Doing good for science

January 06, 2010 12:34 am | Updated 12:34 am IST

On the one hand, there is the vision of India emerging as a major scientific and technological power in the world. On the other, there is the fear that the strains and limitations that are all too visible in the country’s education and science system could cause it to stumble badly. At a time when rich nations and fast-growing developing countries alike are looking to ensure that science and its associated technological benefits become the bedrock for future competitiveness, India cannot afford to fall behind in this race. In the seven years up to 2007, research publications from India rose by about 80 per cent, noted a recent report from Thomson Reuters; it added that if this trajectory continued, India’s productivity would be “on a par with most G8 nations within 7-8 years and overtake them between 2015-2020.” Inevitably, comparisons are made with neighbouring China. China’s spending on science has risen so rapidly that it is now just behind the United States and Japan in terms of gross expenditure on R&D. It has increased its share of the world’s researchers from 14 per cent in 2002 to about 20 per cent in 2007, according to the UNESCO Institute for Statistics. China has over 1,000 researchers per million inhabitants while India has only one-seventh of that.

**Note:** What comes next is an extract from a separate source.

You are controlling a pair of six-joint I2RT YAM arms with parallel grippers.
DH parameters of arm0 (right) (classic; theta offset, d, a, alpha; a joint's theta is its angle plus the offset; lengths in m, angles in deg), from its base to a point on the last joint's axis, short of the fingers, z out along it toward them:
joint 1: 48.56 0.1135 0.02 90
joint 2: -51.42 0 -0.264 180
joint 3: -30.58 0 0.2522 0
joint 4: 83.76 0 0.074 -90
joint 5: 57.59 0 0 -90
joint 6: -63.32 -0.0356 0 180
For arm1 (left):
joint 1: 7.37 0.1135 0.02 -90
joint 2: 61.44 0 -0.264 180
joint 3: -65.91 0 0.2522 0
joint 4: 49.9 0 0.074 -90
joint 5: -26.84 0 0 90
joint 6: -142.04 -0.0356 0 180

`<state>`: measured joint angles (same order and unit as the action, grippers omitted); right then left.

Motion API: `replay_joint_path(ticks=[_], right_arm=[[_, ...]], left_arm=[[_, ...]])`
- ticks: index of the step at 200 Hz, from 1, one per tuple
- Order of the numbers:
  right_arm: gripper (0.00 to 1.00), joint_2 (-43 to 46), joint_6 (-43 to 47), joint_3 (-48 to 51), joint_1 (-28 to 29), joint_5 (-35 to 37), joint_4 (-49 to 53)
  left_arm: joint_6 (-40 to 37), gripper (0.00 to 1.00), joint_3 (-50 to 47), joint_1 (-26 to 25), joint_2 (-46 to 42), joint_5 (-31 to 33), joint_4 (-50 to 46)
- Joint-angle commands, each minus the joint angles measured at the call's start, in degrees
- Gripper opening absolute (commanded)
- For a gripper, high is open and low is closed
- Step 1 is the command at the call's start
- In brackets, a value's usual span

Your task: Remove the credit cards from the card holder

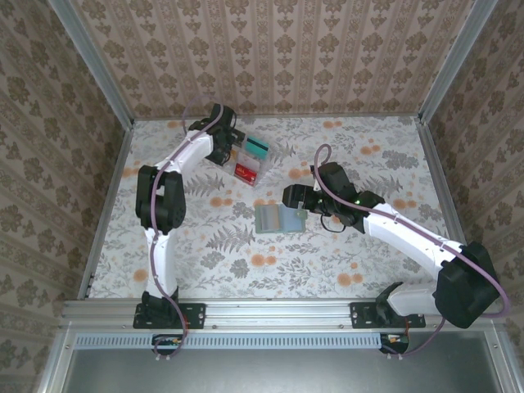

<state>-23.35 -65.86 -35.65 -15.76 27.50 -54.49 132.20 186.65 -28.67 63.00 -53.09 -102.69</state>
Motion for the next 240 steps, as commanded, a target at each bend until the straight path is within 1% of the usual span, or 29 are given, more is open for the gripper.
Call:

“We have worked hard to do what is good for science,” observed Prime Minister Manmohan Singh when he inaugurated the Indian Science Congress at Thiruvananthapuram recently. “We also know that we need to do much more because scientific capability is what will determine our ability to overcome the challenges which lie ahead.” The Eleventh Five Year Plan, which started in 2007, has quadrupled the outlay on education and trebled governmental investments in science and technology in comparison with the Tenth Plan. But it must not be a matter of simply churning out more science graduates and Ph.Ds. Encouragement and support for young scientists and enthusiastic students to engage in frontline research that interests them is vitally important. Good teachers, fellow students, and facilities are the necessary ingredients for producing good scientists, observed Nobel laureate Venkatraman Ramakrishnan when he addressed a large gathering in Chennai recently. Quoting Dr. Ramakrishnan, the Prime Minister spoke of the need to “liberate Indian science from the shackles and deadweight of bureaucratism and in-house favouritism.” The Scientific Advisory Committee to the Cabinet and the Science Advisory Council to the Prime Minister are reported to have made a number of recommendations for reducing the red tape. India needs to move quickly on a number of fronts if it is to take its rightful place in the firmament of global science. It is certainly time for action and measurable outcomes.